以前、ここでTPPについて2回書きました。勉強していないので賛成、反対は留保すると書きました。





お恥ずかしい、大変お恥ずかしいことにひどい事を書いてしまいましたので、訂正したいと思います。こう書いたのです。↓

壊滅するかもしれない品目は「チーズ」が浮かびますね。自由化になったらフランス産のチーズが安く買えるわけですから、僕なんか飛びつきますね。先日のブログではないですが、生産技術の伝統が違いますからね。日本の乳業メーカーがつくるチーズとは比べ物にならない・・・。市場から駆逐されるでしょう。しかし、それが世のならいです。
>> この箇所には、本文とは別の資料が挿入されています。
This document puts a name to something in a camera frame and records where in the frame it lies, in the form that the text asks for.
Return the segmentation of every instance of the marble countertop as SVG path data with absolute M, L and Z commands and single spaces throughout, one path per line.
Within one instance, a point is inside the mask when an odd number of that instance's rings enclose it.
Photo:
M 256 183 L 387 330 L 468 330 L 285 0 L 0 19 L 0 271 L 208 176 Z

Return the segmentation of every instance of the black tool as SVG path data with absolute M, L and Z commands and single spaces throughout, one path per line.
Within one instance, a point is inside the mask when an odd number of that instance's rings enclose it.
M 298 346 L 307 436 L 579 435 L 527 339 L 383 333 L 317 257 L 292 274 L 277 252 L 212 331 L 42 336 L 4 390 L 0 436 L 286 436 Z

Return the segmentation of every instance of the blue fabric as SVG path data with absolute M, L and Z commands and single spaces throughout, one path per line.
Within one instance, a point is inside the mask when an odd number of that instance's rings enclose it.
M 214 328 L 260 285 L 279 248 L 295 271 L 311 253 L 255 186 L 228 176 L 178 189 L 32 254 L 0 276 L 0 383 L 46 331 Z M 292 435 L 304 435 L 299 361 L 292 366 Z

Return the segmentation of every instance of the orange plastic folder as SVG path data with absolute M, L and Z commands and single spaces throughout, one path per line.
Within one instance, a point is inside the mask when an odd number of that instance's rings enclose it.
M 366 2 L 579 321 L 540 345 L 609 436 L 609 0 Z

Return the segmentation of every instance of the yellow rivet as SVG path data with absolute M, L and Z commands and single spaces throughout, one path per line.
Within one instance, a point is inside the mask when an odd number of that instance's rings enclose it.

アホみたいですね。TPP環太平洋云々にフランスなど入っていないです。大馬鹿な文章でした。だから、僕が望む安いチーズなど入ってこない。本当にごめんなさい。ご容赦ください。

と、その参加国、交渉国をあらためて調べたのですよ。

シンガポール、チリ、ブルネイ、ニュージランド この4カ国で始められたものに、アメリカ、オーストラリア、ペルー、ベトナム、マレーシアが参加を表明したと・・・。これで9カ国になります。日本が入れば10カ国になります。韓国は不参加を表明し、アメリカとの二国間FTAで行くらしいですね。

韓国は世界の孤児になるつもりなのか?

それよりも、ちょっとこの参加国を見て下さい。ほとんどが農業国で経済規模も小さい。これらの国とそれを結んで、経産省や財界が声高に叫んでいる日本の輸出額は増えるのか?単純な疑問です。

ジェトロのWeb(http://www.jetro.go.jp/theme/wto-fta/basic/tpp/)にデータが出ています。TPP参加交渉国の世界貿易に占める割合です。以下、引用します。

TPP交渉参加9カ国は、世界人口(67.3億人、2009年)の7.4%、世界経済(57.8兆ドル、2009年)の27.7%、日本の往復貿易額(1兆1,323億ドル、2009年)の25.2%、日本の対外直接投資残高(7,404億ドル、2009年末)の40.6%を占める。

この数字をみると、無視できない数字であることがわかりますね。まさしく、参加せず国を閉ざしたら、「世界の孤児になる(米倉経団連会長の言葉)」ことが心配されます。

やはり、「開国」せねば!明治の開国に次いで、平成の開国だ!!

というのが巷の議論になっていますが、これ果たして本当でしょうか?

このデータですが、「参加交渉国」となっているのがトリックです。なぜなら交渉国の一つ「アメリカ」が入っているからです。その数字からアメリカを除いてごらんなさい。恐らく数%ですよ。そんな経済規模の国々と、関税を撤廃する様な協定を結んで得するのは、日本への農産物や鉱物資源の輸出を増やしたい国々だけです。日本の製造業はそんな国に輸出などできませんよ。そこを相手に今以上に日本の輸出が伸びるのでしょうか?たかだか、9カ国の協定に参加しないことが、「世界の孤児」?とんでもない嘘八百ですね。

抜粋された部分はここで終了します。